[How to complete this task]
Provide again, from the entries below, every line from the one containing "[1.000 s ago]" through the one containing "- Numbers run", exactly as written, and no other line.

Stored data entries:
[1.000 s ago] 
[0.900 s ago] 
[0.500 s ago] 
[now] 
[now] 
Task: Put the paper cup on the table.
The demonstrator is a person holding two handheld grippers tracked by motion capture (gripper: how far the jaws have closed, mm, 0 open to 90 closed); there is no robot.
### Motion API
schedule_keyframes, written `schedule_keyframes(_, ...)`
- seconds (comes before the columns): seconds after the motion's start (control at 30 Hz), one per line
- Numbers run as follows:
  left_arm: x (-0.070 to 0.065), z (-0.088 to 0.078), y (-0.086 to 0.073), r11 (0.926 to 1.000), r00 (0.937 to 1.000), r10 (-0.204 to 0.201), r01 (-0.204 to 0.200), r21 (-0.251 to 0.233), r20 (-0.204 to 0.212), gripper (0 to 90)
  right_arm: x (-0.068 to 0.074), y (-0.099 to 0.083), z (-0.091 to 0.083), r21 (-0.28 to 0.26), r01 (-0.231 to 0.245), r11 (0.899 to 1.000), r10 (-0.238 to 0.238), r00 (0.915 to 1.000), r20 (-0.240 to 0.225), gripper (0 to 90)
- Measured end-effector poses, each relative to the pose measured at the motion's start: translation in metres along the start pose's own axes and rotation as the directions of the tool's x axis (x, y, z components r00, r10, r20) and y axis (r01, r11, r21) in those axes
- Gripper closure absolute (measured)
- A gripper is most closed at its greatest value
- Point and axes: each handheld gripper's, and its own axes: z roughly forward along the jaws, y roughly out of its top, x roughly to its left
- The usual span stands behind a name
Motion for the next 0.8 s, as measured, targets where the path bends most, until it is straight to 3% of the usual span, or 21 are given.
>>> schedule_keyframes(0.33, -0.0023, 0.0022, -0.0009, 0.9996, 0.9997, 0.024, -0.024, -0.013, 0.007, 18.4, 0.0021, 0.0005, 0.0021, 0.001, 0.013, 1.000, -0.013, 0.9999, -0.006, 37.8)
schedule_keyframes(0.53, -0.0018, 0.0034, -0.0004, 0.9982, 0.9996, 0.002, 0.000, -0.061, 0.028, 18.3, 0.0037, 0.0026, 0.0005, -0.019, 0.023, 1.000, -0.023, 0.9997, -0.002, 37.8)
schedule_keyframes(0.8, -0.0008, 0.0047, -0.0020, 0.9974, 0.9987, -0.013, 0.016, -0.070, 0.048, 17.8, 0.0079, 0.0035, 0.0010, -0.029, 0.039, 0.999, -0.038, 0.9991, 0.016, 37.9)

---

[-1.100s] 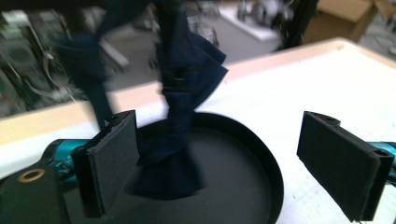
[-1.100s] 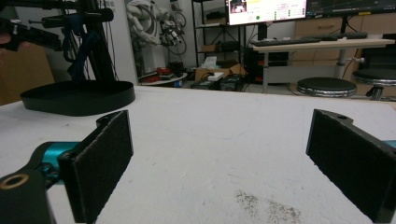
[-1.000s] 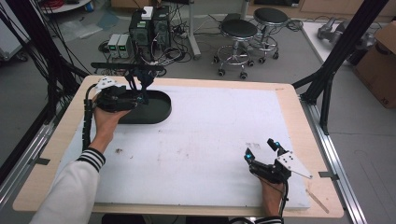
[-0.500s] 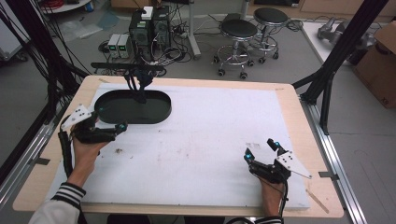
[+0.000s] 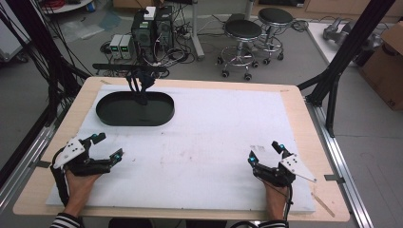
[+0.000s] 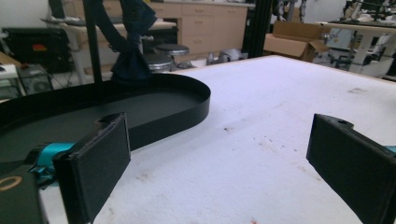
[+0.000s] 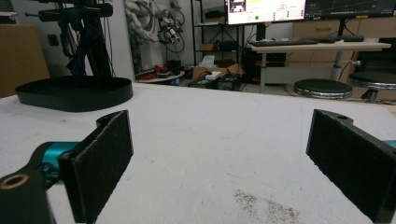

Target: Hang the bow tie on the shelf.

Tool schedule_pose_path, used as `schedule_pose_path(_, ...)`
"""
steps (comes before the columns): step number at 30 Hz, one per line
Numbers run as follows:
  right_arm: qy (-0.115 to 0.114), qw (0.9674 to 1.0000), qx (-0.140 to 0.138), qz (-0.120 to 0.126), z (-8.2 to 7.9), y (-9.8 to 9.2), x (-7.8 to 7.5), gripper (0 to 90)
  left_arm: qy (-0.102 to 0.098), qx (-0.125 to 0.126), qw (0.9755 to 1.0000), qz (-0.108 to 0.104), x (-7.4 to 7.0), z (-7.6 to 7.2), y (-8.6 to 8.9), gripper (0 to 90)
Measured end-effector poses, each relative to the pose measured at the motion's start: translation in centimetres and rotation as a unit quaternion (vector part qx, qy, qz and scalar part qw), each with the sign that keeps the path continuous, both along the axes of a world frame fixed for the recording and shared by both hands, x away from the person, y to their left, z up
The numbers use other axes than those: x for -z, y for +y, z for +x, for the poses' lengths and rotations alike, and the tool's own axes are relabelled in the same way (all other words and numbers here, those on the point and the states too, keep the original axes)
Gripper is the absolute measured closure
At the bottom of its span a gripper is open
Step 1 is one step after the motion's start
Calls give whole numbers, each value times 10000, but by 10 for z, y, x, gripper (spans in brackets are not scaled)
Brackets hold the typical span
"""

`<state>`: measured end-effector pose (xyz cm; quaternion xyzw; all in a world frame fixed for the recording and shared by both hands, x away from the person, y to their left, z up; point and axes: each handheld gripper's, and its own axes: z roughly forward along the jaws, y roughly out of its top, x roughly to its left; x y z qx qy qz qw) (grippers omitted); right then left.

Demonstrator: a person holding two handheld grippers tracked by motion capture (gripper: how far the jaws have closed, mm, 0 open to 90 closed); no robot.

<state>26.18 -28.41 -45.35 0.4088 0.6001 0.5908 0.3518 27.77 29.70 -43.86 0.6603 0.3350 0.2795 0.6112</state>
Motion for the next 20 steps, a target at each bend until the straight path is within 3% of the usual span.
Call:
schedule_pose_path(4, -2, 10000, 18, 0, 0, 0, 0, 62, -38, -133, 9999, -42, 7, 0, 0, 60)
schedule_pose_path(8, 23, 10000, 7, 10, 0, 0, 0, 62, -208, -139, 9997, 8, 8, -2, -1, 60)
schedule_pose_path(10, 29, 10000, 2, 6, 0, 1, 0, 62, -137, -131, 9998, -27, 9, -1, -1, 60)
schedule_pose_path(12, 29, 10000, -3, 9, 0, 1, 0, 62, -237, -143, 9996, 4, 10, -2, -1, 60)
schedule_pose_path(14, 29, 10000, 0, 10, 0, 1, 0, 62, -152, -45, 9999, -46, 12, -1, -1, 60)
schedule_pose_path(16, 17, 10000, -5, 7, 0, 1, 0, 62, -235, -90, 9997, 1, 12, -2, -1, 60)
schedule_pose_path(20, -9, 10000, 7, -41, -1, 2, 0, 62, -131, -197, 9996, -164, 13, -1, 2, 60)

[Output for this exercise]
[1.000 s ago] 
[0.900 s ago] 
[0.500 s ago] 
[now] 
[now] 
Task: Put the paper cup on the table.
The demonstrator is a person holding two handheld grippers tracked by motion capture (gripper: how far the jaws have closed, mm, 0 open to 90 closed); there is no robot.
### Motion API
schedule_keyframes, written `schedule_keyframes(_, ...)`
- seconds (comes before the columns): seconds after the motion's start (control at 30 Hz), one per line
- Numbers run as follows:

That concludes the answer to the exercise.